• **What the task requires**:
Reproduce only the lines of the material below that start at the line containing "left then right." and stop at the line containing "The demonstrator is". Keep both end lines.
** Opening Information shown block **
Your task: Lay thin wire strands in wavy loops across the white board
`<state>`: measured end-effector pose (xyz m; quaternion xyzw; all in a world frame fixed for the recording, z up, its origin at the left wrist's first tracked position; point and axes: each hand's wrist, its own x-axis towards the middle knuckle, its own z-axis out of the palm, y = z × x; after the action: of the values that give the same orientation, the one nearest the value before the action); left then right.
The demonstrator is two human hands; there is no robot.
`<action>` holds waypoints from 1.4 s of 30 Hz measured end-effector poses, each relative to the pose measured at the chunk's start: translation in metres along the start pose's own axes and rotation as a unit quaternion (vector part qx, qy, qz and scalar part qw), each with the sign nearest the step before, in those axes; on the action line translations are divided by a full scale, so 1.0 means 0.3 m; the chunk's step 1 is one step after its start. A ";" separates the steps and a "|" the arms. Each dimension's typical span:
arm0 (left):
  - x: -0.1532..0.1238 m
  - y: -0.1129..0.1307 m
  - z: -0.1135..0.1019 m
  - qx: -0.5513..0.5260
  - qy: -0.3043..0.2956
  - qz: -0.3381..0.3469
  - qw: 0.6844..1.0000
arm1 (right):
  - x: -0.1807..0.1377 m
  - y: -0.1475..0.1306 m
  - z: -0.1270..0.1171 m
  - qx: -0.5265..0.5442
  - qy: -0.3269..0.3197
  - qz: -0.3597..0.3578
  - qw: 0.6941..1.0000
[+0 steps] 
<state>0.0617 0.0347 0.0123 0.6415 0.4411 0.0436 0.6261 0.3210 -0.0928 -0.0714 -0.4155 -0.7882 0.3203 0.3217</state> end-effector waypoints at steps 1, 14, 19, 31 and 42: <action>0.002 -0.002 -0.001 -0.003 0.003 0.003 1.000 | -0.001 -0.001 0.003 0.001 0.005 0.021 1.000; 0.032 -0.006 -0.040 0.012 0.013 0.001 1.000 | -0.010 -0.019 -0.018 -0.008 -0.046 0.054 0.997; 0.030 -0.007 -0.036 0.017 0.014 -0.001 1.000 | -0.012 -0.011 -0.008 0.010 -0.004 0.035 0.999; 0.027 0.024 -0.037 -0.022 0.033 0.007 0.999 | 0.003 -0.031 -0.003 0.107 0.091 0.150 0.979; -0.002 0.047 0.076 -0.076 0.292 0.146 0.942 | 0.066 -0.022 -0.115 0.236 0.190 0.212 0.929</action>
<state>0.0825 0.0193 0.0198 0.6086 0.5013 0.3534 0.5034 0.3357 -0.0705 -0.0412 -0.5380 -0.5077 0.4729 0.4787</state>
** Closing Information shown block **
• **Result for this task**:
`<state>`: measured end-effector pose (xyz m; quaternion xyzw; all in a world frame fixed for the recording, z up, its origin at the left wrist's first tracked position; point and axes: each hand's wrist, its own x-axis towards the middle knuckle, its own z-axis out of the palm, y = z × x; after the action: of the values that give the same orientation, the one nearest the value before the action); left then right.
The demonstrator is two human hands; there is no robot.

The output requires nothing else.